L'eau potable luxembourgeoise est composée à moitié d'eaux souterraines et à moitié d'eaux de surface. La consommation régulière d’eau potable a doublé au Luxembourg au cours des dernières 15 années. L'eau potable est donc de plus en plus considérée comme un aliment local et fiable.
Pour continuer à garantir la qualité de l'eau potable, une nouvelle loi a été votée fin décembre. Elle est entrée en vigueur ce 1er janvier 2023. L'accès à l'eau potable va être davantage facilité, par exemple avec des fontaines dans les espaces publics.
Par ailleurs, de l'eau du robinet va être disponible dans les administrations et les bâtiments publics. Le ministère de l'Environnement souhaite également que les restaurants proposent de l'eau du robinet gratuitement ou à bas prix - cela doit cependant rester sur la base du volontariat.
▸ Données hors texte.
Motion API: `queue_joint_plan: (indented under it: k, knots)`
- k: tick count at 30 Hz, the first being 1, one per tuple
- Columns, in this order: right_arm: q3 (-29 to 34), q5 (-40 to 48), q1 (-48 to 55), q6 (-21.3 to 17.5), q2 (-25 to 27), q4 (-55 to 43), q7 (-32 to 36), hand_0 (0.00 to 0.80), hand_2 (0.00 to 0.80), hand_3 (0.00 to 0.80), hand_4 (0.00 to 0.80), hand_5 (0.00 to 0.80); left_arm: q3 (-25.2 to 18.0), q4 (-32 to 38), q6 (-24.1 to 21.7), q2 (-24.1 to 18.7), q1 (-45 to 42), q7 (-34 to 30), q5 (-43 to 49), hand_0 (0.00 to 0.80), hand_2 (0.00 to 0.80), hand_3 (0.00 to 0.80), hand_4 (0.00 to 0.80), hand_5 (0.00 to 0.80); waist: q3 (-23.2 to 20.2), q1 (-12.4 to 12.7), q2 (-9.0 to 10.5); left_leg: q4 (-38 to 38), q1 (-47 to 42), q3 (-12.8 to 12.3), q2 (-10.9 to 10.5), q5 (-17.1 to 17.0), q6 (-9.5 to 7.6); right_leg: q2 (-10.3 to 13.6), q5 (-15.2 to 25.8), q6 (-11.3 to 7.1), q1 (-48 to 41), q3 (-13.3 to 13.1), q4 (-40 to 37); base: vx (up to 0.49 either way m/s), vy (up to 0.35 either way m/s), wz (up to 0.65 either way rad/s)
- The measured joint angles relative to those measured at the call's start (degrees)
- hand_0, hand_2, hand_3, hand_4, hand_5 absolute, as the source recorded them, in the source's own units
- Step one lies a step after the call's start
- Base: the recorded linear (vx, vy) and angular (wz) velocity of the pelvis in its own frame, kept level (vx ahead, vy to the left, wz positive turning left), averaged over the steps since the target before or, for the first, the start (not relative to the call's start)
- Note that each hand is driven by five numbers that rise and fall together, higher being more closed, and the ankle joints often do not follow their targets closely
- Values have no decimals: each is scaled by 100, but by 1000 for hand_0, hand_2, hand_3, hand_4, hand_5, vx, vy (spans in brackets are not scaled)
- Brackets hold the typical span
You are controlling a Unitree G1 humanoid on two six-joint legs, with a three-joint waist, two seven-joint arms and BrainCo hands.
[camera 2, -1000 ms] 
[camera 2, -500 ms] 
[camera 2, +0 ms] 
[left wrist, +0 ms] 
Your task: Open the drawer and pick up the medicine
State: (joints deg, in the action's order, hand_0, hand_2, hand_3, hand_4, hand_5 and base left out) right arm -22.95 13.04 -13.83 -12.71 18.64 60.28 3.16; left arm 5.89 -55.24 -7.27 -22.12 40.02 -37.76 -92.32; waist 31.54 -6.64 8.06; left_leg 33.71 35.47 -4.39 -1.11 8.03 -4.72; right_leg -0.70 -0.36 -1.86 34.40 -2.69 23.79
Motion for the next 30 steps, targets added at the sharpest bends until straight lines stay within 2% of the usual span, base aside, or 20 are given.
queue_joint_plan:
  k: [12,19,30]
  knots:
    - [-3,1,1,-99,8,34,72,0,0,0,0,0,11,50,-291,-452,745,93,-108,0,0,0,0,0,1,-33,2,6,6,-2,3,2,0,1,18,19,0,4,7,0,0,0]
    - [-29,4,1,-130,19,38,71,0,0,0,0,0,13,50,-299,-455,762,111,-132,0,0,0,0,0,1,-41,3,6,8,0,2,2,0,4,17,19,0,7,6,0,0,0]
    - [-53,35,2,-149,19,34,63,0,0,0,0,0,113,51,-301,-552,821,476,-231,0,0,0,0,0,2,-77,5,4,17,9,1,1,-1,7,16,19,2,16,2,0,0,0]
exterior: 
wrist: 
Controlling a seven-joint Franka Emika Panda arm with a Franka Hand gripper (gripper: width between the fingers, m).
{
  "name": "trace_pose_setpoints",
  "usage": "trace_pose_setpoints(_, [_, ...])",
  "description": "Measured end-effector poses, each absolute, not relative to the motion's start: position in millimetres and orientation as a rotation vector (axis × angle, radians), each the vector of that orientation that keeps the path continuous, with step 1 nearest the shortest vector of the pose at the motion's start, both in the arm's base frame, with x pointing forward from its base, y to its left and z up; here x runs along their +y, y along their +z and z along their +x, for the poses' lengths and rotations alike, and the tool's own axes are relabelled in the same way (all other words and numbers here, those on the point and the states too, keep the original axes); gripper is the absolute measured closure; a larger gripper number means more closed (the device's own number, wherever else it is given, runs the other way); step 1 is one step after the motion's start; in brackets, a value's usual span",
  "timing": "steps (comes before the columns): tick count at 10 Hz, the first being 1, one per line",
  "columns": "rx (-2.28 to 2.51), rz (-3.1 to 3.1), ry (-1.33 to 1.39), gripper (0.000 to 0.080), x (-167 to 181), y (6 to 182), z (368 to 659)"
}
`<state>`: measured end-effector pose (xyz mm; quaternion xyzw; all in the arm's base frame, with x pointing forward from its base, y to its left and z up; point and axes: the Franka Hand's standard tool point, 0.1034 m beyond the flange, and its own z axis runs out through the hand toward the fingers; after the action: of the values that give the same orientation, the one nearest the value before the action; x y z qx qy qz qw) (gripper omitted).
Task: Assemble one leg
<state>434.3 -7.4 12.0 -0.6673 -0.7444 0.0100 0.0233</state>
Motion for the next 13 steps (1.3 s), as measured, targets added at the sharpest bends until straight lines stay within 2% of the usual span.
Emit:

Afin de continuer à pouvoir garantir la qualité, les normes notamment doivent être actualisées, explique Tom Schaul du ministère de l'Environnement: "Il y a des paramètres où les valeurs limites deviennent plus strictes comme le plomb. Et d'autres paramètres sont plus spécifiés, comme ceux des agents phytosanitaires."
Pour la ministre de l'Environnement, Joelle Welfring, le prix unique de l'eau au Luxembourg ne sera pas évident pour les 102 communes que compte le pays aux infrastructures différentes.
"Et si vous regardez de manière plus approfondie, ce n'est pas nécessairement quelque chose que tout le monde veut. Ce n'est pas pour demain ou après-demain, mais nous allons nous en occuper pour de bon", assure Joelle Welfring.
Le président du syndicat de communes Syvicol, Emile Eicher a confirmé qu'un prix unique de l'eau fait l'objet d'un débat houleux entre les communes. La différence de prix serait cependant bien plus importante pour les eaux usées que pour l'eau potable.

Rappelons que les communes ont la responsabilité particulière de l'approvisionnement en eau potable. La loi interdit sa privatisation.
L'augmentation des prix de l'énergie n'aurait pas d'impact direct sur le prix de l'eau pour les ménages.
"Parce qu'il y a une méthode de calcul à partir des différentes catégories sectorielles. L'industrie et d'autres utilisateurs se partagent ces coûts. Et ce qui est aussi important et très actuel avec le syndicat SEBES, c'est que vous vous attaquez plus activement aux prix de l'énergie en misant sur les énergies renouvelables pour vous-même", exlique Joelle Welfring.
Le président du syndicat de communes Syvicol, Emile Eicher a confirmé qu'un prix unique de l'eau fait l'objet d'un débat houleux entre les communes. La différence de prix serait cependant bien plus importante pour les eaux usées que pour l'eau potable.